◆ **REQUIREMENT**
Only the lines below starting at the one that contains "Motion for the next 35" and ending at the one that contains "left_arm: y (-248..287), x" are to be reproduced, exactly and with both ends kept.

[Start of section]

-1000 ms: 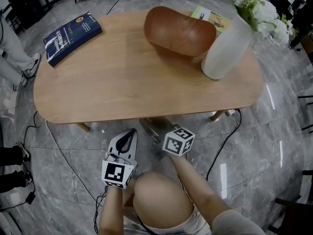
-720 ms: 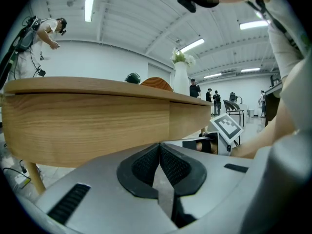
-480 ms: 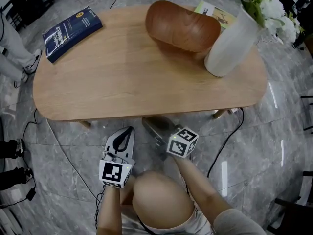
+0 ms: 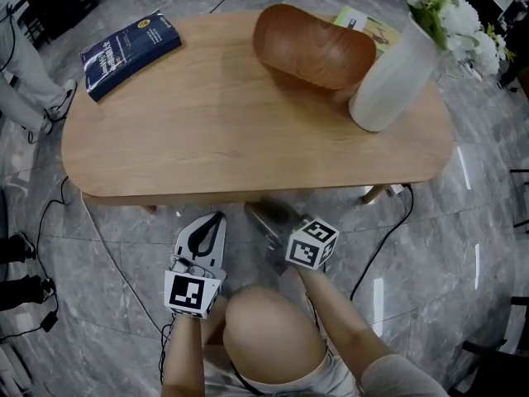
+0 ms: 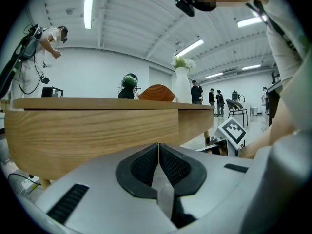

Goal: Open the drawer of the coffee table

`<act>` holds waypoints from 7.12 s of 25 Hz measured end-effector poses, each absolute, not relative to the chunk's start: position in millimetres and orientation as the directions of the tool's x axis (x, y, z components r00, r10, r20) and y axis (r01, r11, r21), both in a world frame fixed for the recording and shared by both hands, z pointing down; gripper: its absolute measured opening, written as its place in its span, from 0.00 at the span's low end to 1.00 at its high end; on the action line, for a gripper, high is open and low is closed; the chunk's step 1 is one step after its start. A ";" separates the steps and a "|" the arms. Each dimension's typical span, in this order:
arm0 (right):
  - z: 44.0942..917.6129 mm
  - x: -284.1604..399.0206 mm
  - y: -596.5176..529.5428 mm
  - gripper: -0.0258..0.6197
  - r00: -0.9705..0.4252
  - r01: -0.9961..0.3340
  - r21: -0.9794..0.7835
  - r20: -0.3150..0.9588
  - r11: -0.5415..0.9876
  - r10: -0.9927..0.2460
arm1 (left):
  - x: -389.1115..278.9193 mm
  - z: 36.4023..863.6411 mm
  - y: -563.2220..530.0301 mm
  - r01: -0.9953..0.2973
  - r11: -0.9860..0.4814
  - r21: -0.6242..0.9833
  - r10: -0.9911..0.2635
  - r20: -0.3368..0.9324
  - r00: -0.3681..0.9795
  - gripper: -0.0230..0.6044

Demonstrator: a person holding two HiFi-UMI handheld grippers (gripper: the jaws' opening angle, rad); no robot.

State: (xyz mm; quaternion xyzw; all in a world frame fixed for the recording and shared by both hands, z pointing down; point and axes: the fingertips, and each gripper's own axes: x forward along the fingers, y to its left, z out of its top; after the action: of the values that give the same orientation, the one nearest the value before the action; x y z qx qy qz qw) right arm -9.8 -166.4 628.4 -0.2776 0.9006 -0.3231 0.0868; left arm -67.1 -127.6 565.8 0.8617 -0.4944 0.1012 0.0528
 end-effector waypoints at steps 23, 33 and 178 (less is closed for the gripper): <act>632.8 -8.6 -136.5 0.16 -0.859 -0.470 -0.533 0.094 0.703 -0.503 | -89.5 514.3 -113.2 -0.778 -0.587 -0.222 -0.790 0.366 0.492 0.20; 634.6 -8.5 -135.1 0.15 -0.853 -0.513 -0.429 0.155 0.744 -0.499 | -108.1 515.3 -116.6 -0.507 -0.648 -0.569 -0.752 0.584 0.305 0.30; 554.1 -1.3 -39.4 0.19 -0.807 -0.447 0.044 0.411 0.893 -0.424 | -95.7 541.3 -30.5 -0.389 -0.796 -0.464 -0.601 0.684 0.413 0.23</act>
State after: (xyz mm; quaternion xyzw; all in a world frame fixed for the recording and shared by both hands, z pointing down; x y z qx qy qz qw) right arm -1.3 -39.4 554.1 -0.2291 0.9502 -0.0273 -0.2096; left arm -95.7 -30.5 541.3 0.8324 -0.2972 0.4528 -0.1171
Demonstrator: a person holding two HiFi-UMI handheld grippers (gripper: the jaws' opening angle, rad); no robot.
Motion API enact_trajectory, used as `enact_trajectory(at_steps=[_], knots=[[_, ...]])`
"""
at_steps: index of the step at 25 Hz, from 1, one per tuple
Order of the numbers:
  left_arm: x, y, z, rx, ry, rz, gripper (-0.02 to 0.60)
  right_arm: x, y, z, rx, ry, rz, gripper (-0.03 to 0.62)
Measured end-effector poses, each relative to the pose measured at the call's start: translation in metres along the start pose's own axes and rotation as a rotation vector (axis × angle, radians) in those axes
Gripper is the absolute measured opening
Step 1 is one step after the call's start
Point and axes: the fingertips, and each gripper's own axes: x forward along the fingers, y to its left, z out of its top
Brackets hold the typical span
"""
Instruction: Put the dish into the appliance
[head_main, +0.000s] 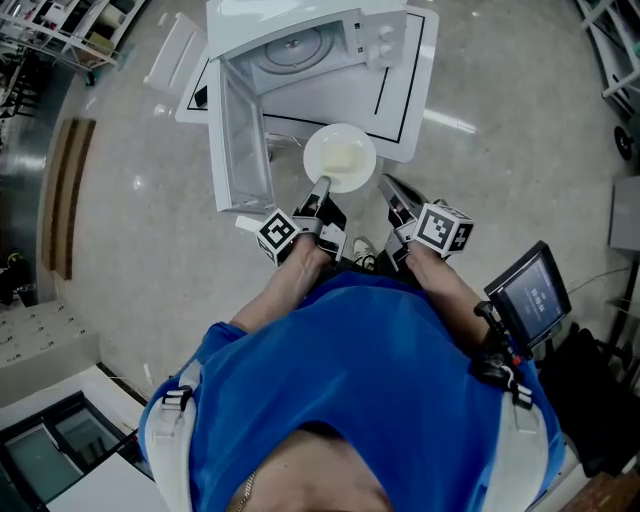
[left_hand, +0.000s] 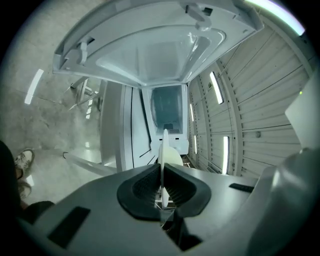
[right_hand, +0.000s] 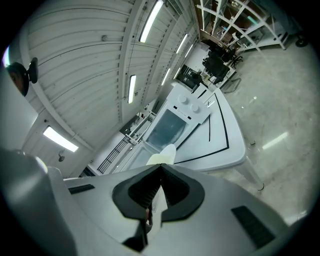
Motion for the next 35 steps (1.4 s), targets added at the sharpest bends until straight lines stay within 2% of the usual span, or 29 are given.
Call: enact_trajectory(at_steps=[10,25,35], knots=[[0.037,0.002,0.014,-0.022,-0.057,0.012,0.017,0.027,-0.023,0.037,-0.011,0.026,0.001,0.0],[0.102,-0.005,0.055,-0.033,-0.297,0.032,0.017,0.092,-0.049,0.103,-0.043,0.194,0.141,0.0],[0.129,-0.004,0.067,-0.035,-0.429,0.065,0.017,0.12,-0.071,0.126,-0.043,0.307,0.219,0.0]])
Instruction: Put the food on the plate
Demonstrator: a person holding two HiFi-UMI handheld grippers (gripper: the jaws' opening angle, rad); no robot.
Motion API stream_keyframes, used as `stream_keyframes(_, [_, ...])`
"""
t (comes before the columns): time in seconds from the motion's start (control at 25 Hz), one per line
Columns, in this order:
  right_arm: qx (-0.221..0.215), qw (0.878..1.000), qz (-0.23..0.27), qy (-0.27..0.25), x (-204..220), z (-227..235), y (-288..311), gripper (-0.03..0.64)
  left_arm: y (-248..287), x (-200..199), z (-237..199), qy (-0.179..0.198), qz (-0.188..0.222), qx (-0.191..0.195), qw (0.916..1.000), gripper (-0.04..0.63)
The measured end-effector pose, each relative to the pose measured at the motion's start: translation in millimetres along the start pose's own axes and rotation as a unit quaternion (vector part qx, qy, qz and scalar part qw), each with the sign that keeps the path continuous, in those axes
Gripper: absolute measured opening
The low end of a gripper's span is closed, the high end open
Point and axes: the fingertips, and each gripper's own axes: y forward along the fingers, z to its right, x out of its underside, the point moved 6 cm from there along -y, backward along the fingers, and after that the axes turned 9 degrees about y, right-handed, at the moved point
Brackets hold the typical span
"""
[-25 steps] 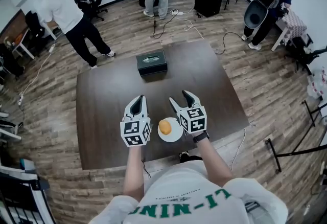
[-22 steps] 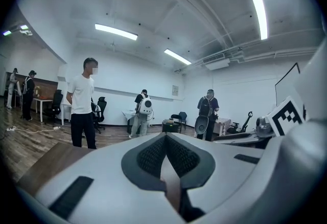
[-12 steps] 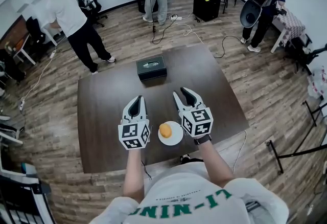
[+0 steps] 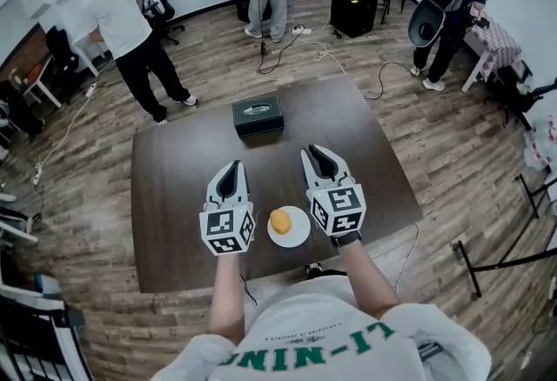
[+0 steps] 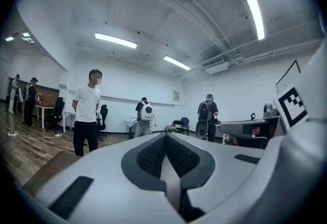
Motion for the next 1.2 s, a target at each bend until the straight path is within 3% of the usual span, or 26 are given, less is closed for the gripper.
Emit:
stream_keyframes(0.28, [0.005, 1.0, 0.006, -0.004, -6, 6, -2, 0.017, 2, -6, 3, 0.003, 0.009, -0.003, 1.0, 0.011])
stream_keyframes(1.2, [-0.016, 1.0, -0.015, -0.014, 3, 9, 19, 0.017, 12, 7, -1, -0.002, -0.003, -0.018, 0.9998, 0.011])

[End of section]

◆ **SOLUTION FOR THIS TASK**
Motion for the next 35 steps (1.4 s), targets added at the sharpest bends until straight lines stay within 2% of the usual span, or 29 are given.
Call: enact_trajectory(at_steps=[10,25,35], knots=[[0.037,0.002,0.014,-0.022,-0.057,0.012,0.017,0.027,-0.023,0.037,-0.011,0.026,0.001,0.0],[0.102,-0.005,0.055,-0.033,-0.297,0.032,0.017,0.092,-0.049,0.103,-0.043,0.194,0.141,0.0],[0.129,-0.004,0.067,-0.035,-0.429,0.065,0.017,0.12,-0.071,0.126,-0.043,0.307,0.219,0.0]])
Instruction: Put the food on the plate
Demonstrator: a person holding two HiFi-UMI handheld grippers (gripper: the jaws' opening angle, rad); no robot.
Motion API stream_keyframes, used as `stream_keyframes(_, [_, ...])`
"""
t (comes before the columns): time in seconds from the motion's start (control at 25 Hz), one per line
Columns, in this order:
  right_arm: qx (-0.221..0.215), qw (0.878..1.000), qz (-0.23..0.27), qy (-0.27..0.25), x (-204..220), z (-227..235), y (-288..311), gripper (-0.03..0.64)
  left_arm: y (-248..287), x (-200..199), z (-237..199), qy (-0.179..0.198), qz (-0.188..0.222), qx (-0.191..0.195), qw (0.916..1.000), gripper (-0.04..0.63)

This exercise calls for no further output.